Segment Start: INFORMATION PROVIDED

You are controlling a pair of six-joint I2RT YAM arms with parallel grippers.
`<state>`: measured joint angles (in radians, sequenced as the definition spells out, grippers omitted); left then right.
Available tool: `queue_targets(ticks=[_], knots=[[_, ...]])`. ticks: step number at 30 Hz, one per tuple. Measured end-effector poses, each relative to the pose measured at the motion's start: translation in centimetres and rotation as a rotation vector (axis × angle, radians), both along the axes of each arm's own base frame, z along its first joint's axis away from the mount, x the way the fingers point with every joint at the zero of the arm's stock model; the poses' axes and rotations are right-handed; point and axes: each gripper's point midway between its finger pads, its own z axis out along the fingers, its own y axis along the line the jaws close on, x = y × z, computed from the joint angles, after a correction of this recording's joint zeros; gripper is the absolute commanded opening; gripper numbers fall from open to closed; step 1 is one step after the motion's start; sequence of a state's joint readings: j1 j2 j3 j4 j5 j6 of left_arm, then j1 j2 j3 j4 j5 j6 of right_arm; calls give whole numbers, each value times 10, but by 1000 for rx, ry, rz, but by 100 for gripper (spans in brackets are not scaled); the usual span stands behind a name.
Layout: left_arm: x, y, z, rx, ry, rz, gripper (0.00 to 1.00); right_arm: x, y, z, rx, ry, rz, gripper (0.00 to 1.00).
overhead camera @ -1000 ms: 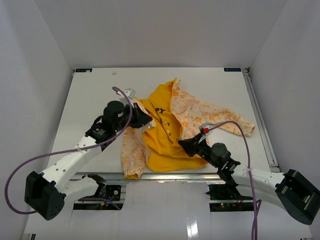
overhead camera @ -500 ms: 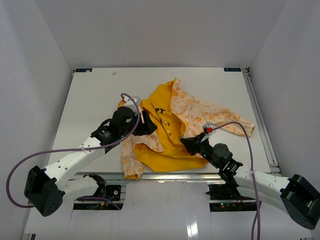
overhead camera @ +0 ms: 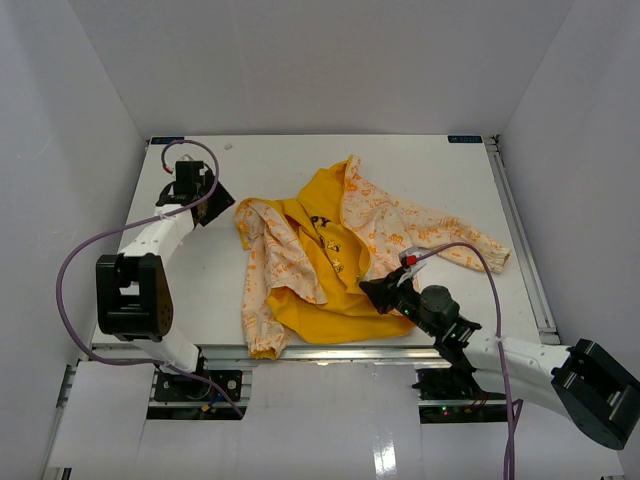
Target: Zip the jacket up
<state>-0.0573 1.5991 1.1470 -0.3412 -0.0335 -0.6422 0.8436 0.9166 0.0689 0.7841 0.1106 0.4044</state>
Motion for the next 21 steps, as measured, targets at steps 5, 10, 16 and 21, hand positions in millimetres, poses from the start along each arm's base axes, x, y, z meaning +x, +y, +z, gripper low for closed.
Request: queue_targets(ticks=[5, 10, 16, 21], knots=[[4, 23, -3, -65, -15, 74, 63, -1, 1, 0, -5, -7, 11, 8], [-10, 17, -28, -194, -10, 99, 54, -2, 2, 1, -4, -12, 18, 8], [-46, 0, -75, -286, 82, 85, 57, -2, 2, 5, 6, -20, 22, 8], [-45, -4, -77, -303, 40, 37, 57, -3, 2, 13, 26, -38, 22, 8]])
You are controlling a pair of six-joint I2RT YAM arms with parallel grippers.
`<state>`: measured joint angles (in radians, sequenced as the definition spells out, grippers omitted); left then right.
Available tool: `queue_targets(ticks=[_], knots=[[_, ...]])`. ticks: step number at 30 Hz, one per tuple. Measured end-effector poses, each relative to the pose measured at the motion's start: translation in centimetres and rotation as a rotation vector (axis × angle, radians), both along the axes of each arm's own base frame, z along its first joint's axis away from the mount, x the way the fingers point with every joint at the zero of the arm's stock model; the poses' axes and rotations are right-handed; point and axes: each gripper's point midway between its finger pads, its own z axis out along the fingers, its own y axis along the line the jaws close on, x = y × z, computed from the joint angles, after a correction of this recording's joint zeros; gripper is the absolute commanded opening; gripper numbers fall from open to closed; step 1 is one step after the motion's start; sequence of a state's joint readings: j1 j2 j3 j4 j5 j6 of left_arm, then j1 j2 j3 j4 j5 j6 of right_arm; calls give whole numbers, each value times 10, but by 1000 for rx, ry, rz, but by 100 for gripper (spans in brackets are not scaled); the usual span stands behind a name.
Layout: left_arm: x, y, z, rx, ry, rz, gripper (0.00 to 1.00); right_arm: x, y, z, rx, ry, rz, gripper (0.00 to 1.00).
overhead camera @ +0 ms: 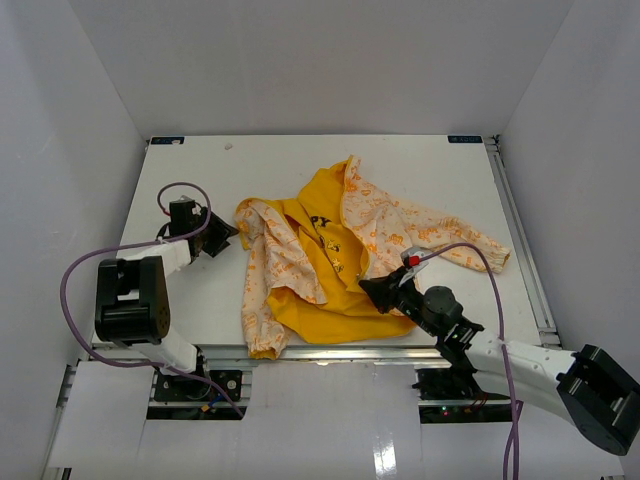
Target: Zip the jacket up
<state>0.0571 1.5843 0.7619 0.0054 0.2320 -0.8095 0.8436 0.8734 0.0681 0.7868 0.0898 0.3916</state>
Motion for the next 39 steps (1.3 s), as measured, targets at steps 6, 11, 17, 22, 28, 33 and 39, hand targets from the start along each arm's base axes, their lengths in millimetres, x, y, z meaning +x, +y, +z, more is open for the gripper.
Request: queue_targets(ticks=[6, 11, 17, 22, 28, 33, 39], knots=[[15, -10, -14, -17, -40, -91, 54, 0, 0, 3, 8, -8, -1, 8], [38, -13, -16, -20, -71, -133, 53, 1, -1, 3, 6, -9, -6, 8], [54, -11, -18, 20, -88, -169, 22, 1, -2, 4, 9, -13, -13, 8], [54, -6, -24, 57, -75, -170, 1, 2, -2, 5, 9, -16, -16, 8], [58, -4, -13, 77, -112, -171, 0, 2, -2, 5, 8, -17, -16, 8], [67, -3, 7, 92, -160, -175, 27, 2, -3, 7, 13, -22, -18, 8], [62, -4, 9, 123, -230, -211, 40, 1, -4, 10, 18, -26, -19, 8]])
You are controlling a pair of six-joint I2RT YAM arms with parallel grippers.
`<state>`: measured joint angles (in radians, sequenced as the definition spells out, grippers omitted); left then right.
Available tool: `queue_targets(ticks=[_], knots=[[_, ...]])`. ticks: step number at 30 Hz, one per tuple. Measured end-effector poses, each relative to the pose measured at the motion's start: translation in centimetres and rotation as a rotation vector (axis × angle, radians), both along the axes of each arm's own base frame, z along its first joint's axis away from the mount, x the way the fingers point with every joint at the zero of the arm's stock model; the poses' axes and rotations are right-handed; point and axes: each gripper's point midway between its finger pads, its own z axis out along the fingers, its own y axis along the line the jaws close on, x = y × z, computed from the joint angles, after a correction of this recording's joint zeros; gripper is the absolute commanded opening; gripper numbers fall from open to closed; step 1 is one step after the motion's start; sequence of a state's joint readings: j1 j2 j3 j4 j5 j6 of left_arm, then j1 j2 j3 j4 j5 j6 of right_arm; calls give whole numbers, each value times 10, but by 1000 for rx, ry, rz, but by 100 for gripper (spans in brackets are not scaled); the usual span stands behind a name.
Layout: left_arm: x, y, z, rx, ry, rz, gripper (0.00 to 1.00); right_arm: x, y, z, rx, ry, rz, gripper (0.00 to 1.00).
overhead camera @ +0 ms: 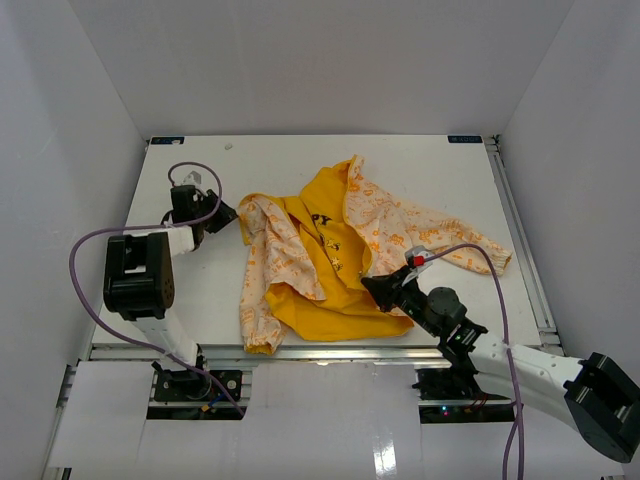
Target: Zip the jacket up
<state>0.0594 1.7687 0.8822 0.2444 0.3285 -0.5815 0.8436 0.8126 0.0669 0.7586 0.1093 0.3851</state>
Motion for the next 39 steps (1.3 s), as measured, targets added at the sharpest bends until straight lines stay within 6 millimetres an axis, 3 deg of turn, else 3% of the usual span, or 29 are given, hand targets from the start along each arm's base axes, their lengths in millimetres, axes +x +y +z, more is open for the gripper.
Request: queue_targets(ticks=[6, 11, 18, 21, 22, 34, 39], knots=[[-11, -11, 5, 8, -151, -135, 40, 0, -1, 5, 13, -12, 0, 8], [9, -16, 16, 27, -218, -208, 40, -2, -2, 7, 22, -20, 0, 8], [14, -7, 5, 90, -209, -195, 43, -3, -3, 5, 21, -19, 1, 8], [15, -3, 6, 99, -219, -185, 59, -3, -3, 5, 20, -17, 3, 8], [15, -2, 7, 100, -221, -183, 60, -4, -3, 5, 20, -17, 5, 8], [18, 4, 1, 82, -176, -185, 50, -5, -1, 1, 11, -8, 16, 8], [13, -2, -15, 45, -139, -216, 50, -5, -1, 5, 21, -18, 16, 8]])
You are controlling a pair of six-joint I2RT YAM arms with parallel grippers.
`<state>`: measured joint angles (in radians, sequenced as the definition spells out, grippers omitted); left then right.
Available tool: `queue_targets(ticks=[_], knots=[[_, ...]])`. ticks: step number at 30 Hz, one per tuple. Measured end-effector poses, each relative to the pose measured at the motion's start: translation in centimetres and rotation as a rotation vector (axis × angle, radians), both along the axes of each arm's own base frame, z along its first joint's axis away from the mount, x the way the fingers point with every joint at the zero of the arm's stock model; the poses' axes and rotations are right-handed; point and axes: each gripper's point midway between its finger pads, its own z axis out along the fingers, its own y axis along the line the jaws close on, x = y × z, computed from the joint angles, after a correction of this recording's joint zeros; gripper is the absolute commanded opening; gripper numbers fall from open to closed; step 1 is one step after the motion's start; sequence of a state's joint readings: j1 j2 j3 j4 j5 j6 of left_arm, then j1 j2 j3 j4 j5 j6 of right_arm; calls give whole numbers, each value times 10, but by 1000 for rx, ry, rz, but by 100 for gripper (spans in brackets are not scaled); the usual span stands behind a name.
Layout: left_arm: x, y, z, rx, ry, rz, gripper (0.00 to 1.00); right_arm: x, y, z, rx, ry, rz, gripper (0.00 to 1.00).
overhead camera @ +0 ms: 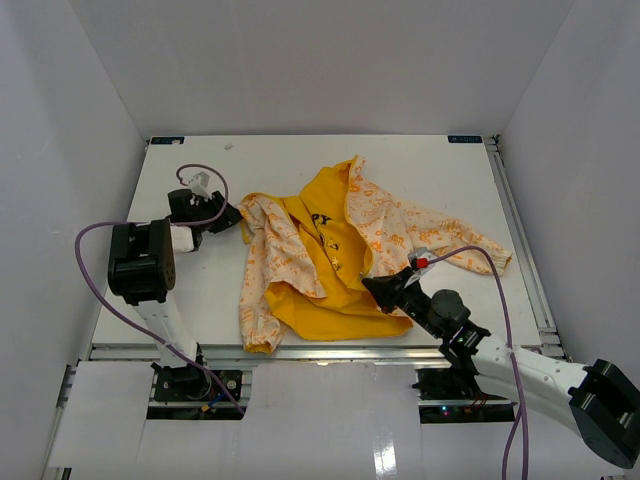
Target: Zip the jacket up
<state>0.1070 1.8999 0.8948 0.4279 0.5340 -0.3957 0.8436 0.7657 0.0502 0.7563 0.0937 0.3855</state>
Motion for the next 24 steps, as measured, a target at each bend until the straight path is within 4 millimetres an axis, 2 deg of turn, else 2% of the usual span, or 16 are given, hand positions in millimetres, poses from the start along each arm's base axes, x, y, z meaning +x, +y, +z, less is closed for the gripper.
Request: queue_targets(ticks=[2, 8, 16, 22, 24], knots=[[-3, -2, -8, -16, 24, -11, 51, 0, 0, 1, 4, -3, 0, 8], [-4, -3, -7, -29, 26, -23, 52, 0, 0, 1, 4, -3, 1, 8], [13, -6, -7, -49, 38, -57, 49, -1, 0, 2, 4, -4, 3, 8], [19, -8, -14, -55, 56, -78, 5, 0, 0, 2, 4, -4, 3, 8], [18, -10, -16, -64, 61, -83, 0, 0, 0, 2, 4, -4, 3, 8]])
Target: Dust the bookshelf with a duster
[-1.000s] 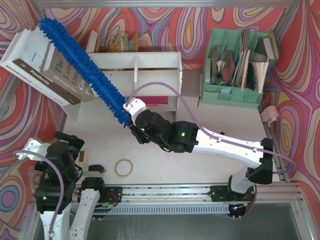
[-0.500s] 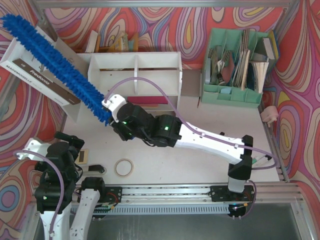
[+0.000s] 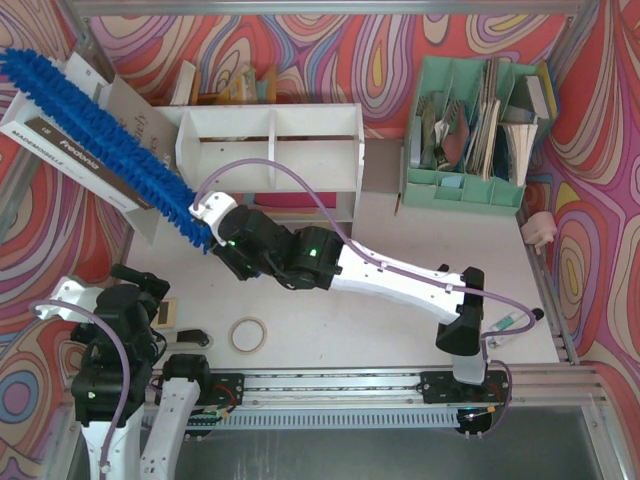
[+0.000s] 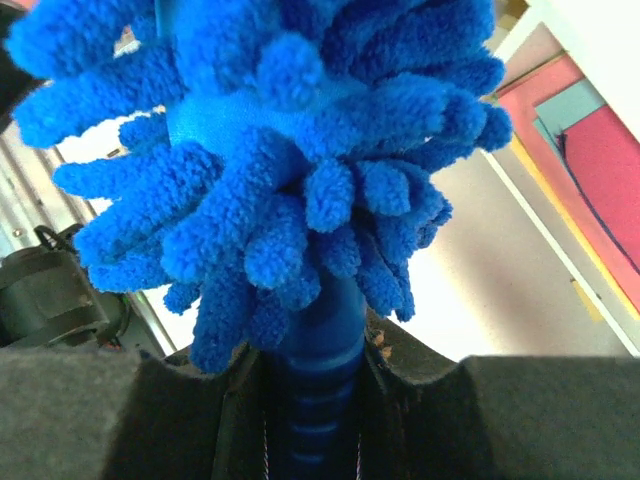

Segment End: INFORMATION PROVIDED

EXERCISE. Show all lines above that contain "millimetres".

OUTPUT FOR THIS TASK.
Motion for the next 21 steps, as measured, targets at steps 5, 10, 16 and 21, hand positions in millimetres, poses from the start along each arm's base axes, x, y, z meaning +x, +y, +z, gripper low for closed.
Motion for the next 39 steps (1.3 s), as measured, targets at steps 6, 11, 17, 22, 28, 33 and 39, hand targets from the start along each arm's base axes, their lengths in millimetres, x, y, z meaning +x, +y, +z, more is open for the gripper.
Motion for the next 39 steps (1.3 s), as measured, targets added at the sharpest bends until straight lines stay within 6 millimetres an axis, 3 deg of turn, else 3% of the usual span, or 29 are given, hand targets from the start along each arm's base axes, their lengths in millimetres, axes +x +y +z, more is open for the gripper.
Motion for the next 24 steps, as measured, a target at each bend until the straight path is within 4 millimetres an axis, 2 deg of turn, else 2% of the usual span, or 16 are given, hand positions in millimetres, poses from the start along each arm's base axes, x, y, z meaning +x, +y, +z, less is closed for the gripper.

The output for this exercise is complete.